Learn the sugar, spice, and science behind your favorite candies in this fact-tastic nonfiction Level 3 Ready-to-Read, part of a series about the science of fun stuff!
Did you know there is a lot of science behind making candy? How about that “Red Hots” candies get their heat from a chemical called capsaicin—the same molecule that gives peppers their kick? And when you crunch on Wintergreen Lifesavers, they spark because you are making light with friction similar to the electricity in lightning: You might say you are making a miniature lightning storm in your mouth! Learn about these cool chemical reactions and much more as you become a Science of Fun Stuff Expert on candy!
Amaze your friends with all you’ve learned in this engaging, fact-filled Level 3 Ready-to-Read! A special section at the back of the book includes Common Core–vetted extras on subjects like social studies and math, and there’s even a fun quiz so readers can test themselves to see what they’ve learned! Learning science has never been so much fun!
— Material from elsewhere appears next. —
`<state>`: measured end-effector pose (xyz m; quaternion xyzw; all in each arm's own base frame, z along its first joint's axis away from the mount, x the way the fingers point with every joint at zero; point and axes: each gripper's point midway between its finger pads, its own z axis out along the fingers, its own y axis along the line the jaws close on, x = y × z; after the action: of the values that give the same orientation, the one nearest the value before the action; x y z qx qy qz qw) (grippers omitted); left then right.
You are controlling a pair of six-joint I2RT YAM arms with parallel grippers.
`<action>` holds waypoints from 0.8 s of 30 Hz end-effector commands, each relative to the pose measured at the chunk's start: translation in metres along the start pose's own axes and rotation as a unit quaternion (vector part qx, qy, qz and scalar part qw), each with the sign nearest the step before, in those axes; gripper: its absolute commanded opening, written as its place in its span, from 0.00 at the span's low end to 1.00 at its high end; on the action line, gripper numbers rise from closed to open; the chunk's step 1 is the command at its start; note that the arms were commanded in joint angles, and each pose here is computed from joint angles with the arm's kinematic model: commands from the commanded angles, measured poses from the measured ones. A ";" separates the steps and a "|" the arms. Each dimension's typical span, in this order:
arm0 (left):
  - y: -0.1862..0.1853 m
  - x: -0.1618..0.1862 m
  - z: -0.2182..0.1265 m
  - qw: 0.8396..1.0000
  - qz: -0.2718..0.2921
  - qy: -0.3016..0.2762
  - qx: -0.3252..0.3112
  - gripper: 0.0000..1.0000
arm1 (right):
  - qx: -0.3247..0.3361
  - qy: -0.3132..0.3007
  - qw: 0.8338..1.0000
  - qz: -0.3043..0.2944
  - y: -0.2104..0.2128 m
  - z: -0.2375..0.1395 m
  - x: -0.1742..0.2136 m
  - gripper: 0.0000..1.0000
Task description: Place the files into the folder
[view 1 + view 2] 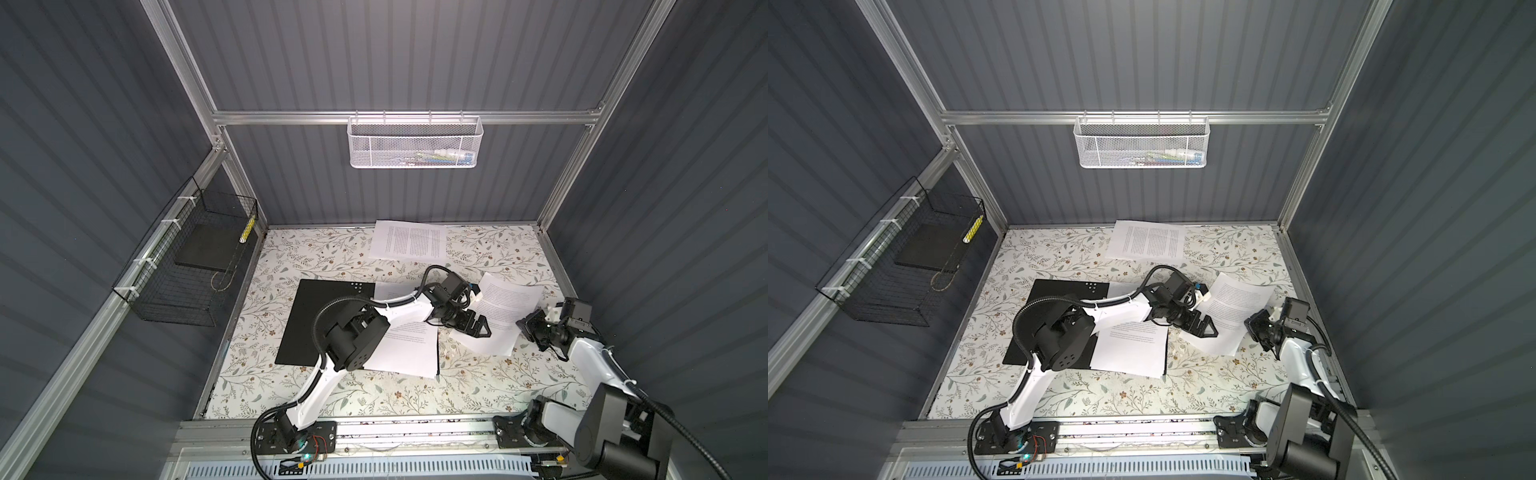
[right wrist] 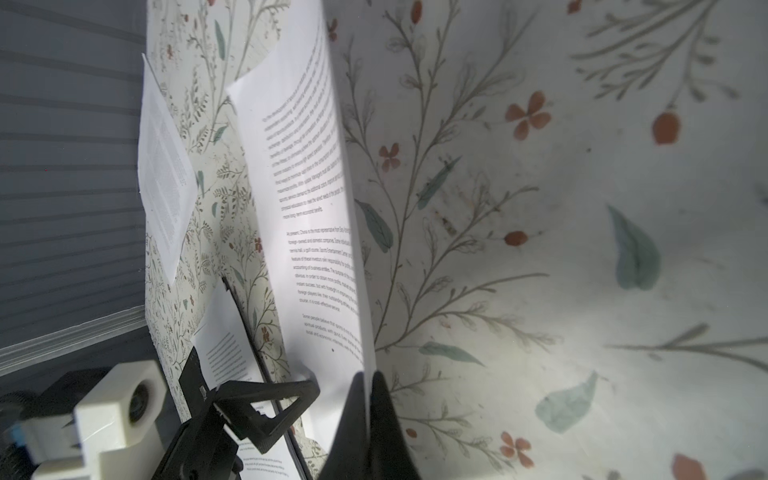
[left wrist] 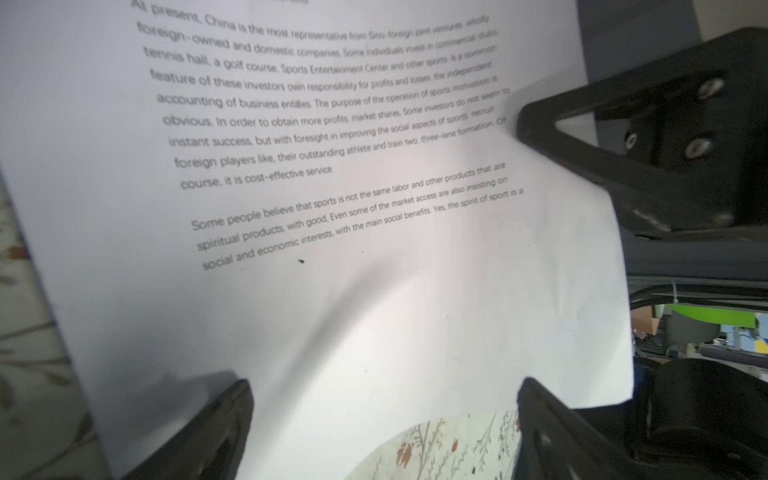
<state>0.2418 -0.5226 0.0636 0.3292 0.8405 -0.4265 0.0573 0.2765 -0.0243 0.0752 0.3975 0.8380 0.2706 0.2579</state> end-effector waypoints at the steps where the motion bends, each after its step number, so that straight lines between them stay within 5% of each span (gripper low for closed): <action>1: -0.077 -0.030 -0.049 0.995 0.011 -0.036 0.093 1.00 | -0.017 -0.012 0.999 -0.030 0.013 -0.015 -0.002 0.00; 5: -0.154 -0.062 -0.132 0.971 0.074 -0.161 0.159 1.00 | -0.018 -0.030 0.996 -0.080 0.040 -0.038 -0.009 0.00; 8: -0.163 -0.068 -0.182 0.954 0.107 -0.257 0.113 1.00 | -0.015 -0.061 0.990 -0.126 0.069 -0.059 -0.018 0.00; 12: -0.129 -0.050 -0.223 0.938 0.106 -0.331 -0.007 1.00 | -0.008 -0.082 0.974 -0.209 0.123 -0.079 -0.022 0.00; 17: -0.096 -0.007 -0.278 0.913 0.147 -0.345 -0.162 1.00 | -0.024 -0.062 0.951 -0.304 0.195 -0.081 0.001 0.00; 24: -0.034 0.069 -0.361 0.839 0.178 -0.344 -0.382 1.00 | -0.113 0.009 0.915 -0.387 0.300 -0.074 0.087 0.00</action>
<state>0.2258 -0.2868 0.3025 0.2557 0.7757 -0.2826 0.5029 0.3460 0.1556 0.2951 0.0371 0.8928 0.2330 0.3838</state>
Ellie O’Ryan loves chocolate almost as much as she loves writing books for kids. She is the author of more than 300 books for children and has a secret chocolate stash hidden in her office for late-night writing sessions. Ellie lives in North Carolina with her husband, two kids, three cats, and one dog.
Rob McClurkan is an illustrator and author whose imagination is fueled by a healthy dose of Saturday morning cartoons and Sunday funnies. He lives with his family just outside Atlanta, Georgia. To see more of Rob’s work, visit SeeRobDraw.com.
The Sugary Secrets Behind Candy by Ellie O' Ryan is a jewel for young readers. Who doesn't like candy? When I first leafed through this book, I was disappointed there weren't any experiments, references, or lists of websites. Instead it's a nonfiction reader perfect for a rainy afternoon.
That said, The Sugary Secrets Behind Candy sparks ideas for hands–on explorations. Chapter 1 discusses how taste buds detect sweets. Kids can map their tongues. A picture of a microscope on page 12 might inspire children to inspect candies with a hand lens to compare differences in crystal sizes among candies. The book discusses how to control the size of crystals through cooling on pages 16 and 17. Kids can use this information to make their own rock candy or use isomalt so popular on cooking shows. The book explains the underlying processes. I learned something about citric acid in Chapter 3. Did you know that Aspergillus produce citric acid? There are interesting international candies, a little history, and an odd bit—a Hershey time line. The Sugary Secrets Behind Candy is right on target. O'Ryan has successfully sugar–coated some sound science. I just know that when kids read about wintergreen candies making a spark or how Mentos make an explosion in soda, they will want to try it for themselves.